Your objective: Pick out the lines below that include the string "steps".

Recorded data:
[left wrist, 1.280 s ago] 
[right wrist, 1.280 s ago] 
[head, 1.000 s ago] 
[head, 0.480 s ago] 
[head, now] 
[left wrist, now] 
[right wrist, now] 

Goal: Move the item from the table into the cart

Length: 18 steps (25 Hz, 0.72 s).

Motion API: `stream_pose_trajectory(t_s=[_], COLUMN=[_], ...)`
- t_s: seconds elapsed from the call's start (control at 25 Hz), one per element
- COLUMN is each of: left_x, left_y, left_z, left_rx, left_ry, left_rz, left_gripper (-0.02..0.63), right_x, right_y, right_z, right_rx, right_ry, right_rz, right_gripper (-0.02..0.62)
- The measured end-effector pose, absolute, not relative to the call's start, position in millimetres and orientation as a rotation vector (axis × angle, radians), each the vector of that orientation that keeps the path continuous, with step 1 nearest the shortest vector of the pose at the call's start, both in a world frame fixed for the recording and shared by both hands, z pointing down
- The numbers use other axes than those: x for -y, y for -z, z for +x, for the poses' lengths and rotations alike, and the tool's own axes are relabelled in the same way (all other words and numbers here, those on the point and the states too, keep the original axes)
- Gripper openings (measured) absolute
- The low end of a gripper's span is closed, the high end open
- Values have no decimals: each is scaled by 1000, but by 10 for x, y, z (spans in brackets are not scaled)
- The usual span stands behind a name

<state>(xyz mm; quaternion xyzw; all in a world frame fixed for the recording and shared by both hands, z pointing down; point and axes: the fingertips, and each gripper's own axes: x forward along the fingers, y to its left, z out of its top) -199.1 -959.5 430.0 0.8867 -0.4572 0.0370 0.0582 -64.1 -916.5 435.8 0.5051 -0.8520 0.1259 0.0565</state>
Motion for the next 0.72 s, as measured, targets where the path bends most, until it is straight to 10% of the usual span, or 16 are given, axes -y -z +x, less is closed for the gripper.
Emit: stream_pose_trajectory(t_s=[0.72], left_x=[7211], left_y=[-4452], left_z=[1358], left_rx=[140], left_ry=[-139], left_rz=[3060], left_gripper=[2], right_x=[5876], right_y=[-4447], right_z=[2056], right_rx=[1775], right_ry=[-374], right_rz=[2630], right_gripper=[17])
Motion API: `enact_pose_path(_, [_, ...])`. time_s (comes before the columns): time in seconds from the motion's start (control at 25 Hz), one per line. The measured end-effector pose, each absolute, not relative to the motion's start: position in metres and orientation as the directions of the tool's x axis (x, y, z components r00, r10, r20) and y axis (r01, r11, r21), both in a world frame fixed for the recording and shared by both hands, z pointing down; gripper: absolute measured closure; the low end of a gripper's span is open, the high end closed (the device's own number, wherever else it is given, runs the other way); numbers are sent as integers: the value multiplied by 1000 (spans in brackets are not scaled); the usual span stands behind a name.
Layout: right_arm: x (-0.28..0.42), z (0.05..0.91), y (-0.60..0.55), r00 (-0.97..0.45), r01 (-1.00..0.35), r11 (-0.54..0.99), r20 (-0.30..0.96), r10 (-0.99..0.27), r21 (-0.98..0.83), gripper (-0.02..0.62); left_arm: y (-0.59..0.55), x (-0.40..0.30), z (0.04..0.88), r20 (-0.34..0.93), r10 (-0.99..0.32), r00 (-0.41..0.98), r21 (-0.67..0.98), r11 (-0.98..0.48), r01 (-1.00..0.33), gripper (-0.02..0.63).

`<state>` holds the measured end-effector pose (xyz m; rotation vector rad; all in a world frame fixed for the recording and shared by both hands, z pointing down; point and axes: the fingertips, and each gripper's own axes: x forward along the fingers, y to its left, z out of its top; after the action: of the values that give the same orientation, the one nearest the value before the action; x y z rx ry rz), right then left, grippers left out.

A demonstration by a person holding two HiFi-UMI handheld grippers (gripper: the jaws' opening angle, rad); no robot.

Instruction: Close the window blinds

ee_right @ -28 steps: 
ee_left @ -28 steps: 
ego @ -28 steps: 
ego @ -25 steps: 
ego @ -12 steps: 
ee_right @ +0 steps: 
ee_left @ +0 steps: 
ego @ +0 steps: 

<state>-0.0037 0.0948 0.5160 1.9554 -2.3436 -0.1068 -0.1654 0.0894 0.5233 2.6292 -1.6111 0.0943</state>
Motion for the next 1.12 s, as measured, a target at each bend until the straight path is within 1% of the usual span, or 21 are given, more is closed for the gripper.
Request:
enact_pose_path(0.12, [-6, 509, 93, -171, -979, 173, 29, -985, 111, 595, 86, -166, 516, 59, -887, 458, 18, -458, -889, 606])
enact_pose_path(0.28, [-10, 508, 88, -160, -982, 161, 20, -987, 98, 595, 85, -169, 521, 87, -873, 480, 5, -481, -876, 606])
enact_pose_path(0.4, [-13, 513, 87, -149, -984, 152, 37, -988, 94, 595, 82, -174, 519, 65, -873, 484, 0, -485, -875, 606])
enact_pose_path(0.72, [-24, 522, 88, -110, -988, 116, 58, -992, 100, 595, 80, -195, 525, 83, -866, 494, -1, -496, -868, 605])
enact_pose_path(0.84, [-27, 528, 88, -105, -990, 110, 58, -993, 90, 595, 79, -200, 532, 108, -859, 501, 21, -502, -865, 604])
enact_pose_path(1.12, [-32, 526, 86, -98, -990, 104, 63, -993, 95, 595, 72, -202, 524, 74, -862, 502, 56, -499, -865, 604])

Result of the task:
Length: 18 steps (25 Hz, 0.72 s).
ee_right @ -28 steps: 
ee_left @ -28 steps: 
ego @ -28 steps: 
ego @ -25 steps: 
ego @ -12 steps: 
ee_right @ +0 steps: 
ee_left @ +0 steps: 
ego @ +0 steps: 

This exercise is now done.